セルD4に入力した数式を「会費」列全体にコピーしましょう。セル右下のフィルハンドル(小さな四角形)を下にドラッグします。

(5)数式がコピーされ、全員の会費が表示された

数式がコピーされ、それぞれの役職に応じた会費の金額が表示されました。「役職」列が空白の行は、IFERROR関数により何も表示されません。

「出欠」と「会費受領」もリストから入力できるようにする

「出欠」列と「会費受領」列もリストから入力できるようにします。これらの項目の選択肢は簡単なので、[データの入力規則]ダイアログボックスで選択肢となる[元の値]を直接入力します。

「出欠」列は「出席」または「欠席」、「会費受領」列は「未」「済」または「不要」から選べるようにします。

(1)「出欠」列にリストを作成する

「出欠」列のセルを選択して、[データ]タブ内の[データツール]にある[データの入力規則]をクリックします。[データの入力規則]ダイアログボックスが表示されたら、[設定]タブの[入力値の種類]で[リスト]を選択し、[元の値]に「出席,欠席」と入力ます。最後に[OK]をクリックします。

(2)「会費受領」列にリストを作成する

続けて、同様に「会費受領」列内のセルを選択して[データの入力規則]ダイアログボックスを表示します。[設定]タブの[入力値の種類]で[リスト]を選択し、[元の値]に「不要,未,済」と入力して[OK]をクリックします。

参加者の人数と参加者の会費を集計する

以上で出欠管理の部分は完成しました。次に、参加人数や会費総額を計算します。参加人数は検索条件に合致した数を数えるCOUNTIF関数を使い、「出欠」列で「出席」の数を数えます。

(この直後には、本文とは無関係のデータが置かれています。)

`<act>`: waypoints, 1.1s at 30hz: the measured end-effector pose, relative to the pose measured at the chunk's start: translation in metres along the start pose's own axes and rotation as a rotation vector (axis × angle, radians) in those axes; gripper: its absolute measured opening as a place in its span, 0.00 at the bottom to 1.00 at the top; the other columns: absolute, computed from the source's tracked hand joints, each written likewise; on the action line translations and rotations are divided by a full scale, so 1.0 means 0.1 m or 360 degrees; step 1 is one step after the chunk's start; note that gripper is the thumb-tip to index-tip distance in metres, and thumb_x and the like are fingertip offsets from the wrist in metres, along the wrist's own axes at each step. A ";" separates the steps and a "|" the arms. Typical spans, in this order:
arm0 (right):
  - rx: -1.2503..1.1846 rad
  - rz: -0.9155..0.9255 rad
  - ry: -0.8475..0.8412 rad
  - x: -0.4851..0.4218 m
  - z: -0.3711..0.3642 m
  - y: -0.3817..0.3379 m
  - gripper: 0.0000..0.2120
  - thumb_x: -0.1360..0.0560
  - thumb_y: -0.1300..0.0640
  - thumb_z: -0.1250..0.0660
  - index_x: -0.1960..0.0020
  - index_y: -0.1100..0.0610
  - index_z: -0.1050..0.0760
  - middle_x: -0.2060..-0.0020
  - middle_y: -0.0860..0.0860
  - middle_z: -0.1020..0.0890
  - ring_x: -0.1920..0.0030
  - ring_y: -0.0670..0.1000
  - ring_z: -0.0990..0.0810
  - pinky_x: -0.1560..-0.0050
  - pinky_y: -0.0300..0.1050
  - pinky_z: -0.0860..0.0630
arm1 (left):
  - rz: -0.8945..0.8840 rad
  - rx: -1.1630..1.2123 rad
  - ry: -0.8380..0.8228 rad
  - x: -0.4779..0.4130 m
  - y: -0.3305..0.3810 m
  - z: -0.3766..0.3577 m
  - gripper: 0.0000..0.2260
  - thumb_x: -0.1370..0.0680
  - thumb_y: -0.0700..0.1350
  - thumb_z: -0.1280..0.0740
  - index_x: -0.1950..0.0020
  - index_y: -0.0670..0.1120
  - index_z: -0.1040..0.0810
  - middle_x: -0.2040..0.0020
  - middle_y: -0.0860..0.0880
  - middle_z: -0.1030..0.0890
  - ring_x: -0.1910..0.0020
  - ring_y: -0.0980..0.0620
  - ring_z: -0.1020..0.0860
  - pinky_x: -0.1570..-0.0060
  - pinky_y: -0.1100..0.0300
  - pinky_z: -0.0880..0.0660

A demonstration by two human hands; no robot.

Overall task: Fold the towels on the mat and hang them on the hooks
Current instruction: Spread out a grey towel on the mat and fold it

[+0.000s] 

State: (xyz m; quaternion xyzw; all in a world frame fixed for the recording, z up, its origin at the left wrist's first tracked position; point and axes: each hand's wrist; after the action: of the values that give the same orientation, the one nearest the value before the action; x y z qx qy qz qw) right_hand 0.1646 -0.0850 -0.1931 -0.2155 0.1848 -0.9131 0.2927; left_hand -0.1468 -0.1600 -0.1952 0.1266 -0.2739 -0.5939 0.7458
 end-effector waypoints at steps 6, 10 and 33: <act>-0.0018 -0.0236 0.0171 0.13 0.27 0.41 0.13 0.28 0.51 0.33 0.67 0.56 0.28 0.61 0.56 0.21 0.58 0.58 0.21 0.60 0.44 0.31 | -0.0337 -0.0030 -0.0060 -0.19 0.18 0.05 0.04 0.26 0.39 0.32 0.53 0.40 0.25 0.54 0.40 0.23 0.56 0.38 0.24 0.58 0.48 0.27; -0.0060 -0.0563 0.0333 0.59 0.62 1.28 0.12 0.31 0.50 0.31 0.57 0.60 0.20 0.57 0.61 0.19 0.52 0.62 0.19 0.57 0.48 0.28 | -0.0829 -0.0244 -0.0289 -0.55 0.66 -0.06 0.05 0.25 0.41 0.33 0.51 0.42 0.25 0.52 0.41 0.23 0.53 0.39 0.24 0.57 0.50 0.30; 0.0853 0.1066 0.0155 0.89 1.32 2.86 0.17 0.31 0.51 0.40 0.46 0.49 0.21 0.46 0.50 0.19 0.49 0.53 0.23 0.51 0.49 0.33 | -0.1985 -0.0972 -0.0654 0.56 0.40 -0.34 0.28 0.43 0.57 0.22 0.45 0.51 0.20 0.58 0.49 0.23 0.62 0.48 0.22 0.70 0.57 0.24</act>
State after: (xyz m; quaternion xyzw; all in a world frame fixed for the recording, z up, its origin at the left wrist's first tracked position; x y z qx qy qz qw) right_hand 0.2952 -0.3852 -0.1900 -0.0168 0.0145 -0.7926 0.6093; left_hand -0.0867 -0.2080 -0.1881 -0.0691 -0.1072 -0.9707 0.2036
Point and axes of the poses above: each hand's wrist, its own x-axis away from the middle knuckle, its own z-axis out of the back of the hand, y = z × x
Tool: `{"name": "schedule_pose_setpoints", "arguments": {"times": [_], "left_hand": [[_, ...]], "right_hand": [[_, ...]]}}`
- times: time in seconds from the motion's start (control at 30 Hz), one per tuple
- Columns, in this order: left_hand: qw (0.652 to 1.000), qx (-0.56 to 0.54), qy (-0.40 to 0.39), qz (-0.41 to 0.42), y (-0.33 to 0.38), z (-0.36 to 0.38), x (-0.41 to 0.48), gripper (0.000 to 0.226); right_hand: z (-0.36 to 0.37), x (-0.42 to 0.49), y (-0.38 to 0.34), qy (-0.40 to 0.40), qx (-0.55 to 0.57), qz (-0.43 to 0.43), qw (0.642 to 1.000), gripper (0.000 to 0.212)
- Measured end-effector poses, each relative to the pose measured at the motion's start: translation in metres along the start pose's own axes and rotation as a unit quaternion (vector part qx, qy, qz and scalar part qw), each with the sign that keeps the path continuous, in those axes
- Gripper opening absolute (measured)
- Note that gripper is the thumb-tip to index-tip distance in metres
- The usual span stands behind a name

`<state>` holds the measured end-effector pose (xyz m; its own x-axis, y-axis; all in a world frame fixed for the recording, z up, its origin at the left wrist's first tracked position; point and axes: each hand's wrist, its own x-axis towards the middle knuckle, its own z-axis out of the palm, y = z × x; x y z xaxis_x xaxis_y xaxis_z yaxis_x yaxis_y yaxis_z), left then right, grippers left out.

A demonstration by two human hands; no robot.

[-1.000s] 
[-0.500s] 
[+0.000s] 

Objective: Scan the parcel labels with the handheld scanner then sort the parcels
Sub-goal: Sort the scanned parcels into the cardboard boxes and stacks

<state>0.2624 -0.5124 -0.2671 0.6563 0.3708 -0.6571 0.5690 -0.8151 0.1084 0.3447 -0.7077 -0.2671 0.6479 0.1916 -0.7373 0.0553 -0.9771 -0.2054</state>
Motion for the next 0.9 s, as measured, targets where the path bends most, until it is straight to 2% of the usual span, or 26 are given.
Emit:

会費総額は、「出欠」列で「出席」と答えた人の会費を合計し、さらに会社からの補助金分を加えます。こちらは、検索条件に合致した数値の合計を求めるSUMIF関数を使います。

COUNTIF関数の構文
COUNTIF(範囲,検索条件)
SUMIF関数の構文
SUMIF(範囲,検索条件,合計範囲)

(1)参加人数の合計を求めるCOUNTIF関数を入力する

参加人数の合計が入るセルI14を選択し、「=COUNTIF(E4:E17,"出席")」と入力します。これは「出欠」列の「出席」と入力されたセルを数える、という意味になります。

(2)参加人数が表示された

セルI14に参加人数が表示されました。

(3)会費総額を求めるSUMIF関数を設定する

会費総額が入るセルI15を選択し、「=I3+SUMIF(D3:D17,"出席",C3:C17)」と入力します。セルI3は、補助金の額が入力されているセルです。SUMIF関数は「『出欠』列の値が『出席』なら、同じ行の『会費』列の値を合計に加える」という意味になります。

(4)会費総額表示された

会費総額が表示されました。

(5)一人あたりの金額を計算する

最後に、会費総額を参加人数で割り、一人あたりの金額を計算します。セルI16を選択し、「=I15/I14」と入力します。

(6)一人あたりの金額が計算された

一人あたりに充てられる金額が計算できました。

見えにくいムダな作業を省いて飲み会の準備も時短

何らかの飲み会があるたびに、幹事はExcelなどで出欠の管理や会費の集計を行っているはずです。しかし、正規の業務ではないため意外とノウハウが継承されにくく、毎回ワークシートをゼロから作る作業が繰り返されているかもしれません。

今回解説したようなワークシートを用意しておけば、さまざまな社内のイベントで利用できます。実施状況の報告を求めたい場合は、店名や日時、会の名目などを入力する欄を加えて、入力してもらうようにしてもいいでしょう。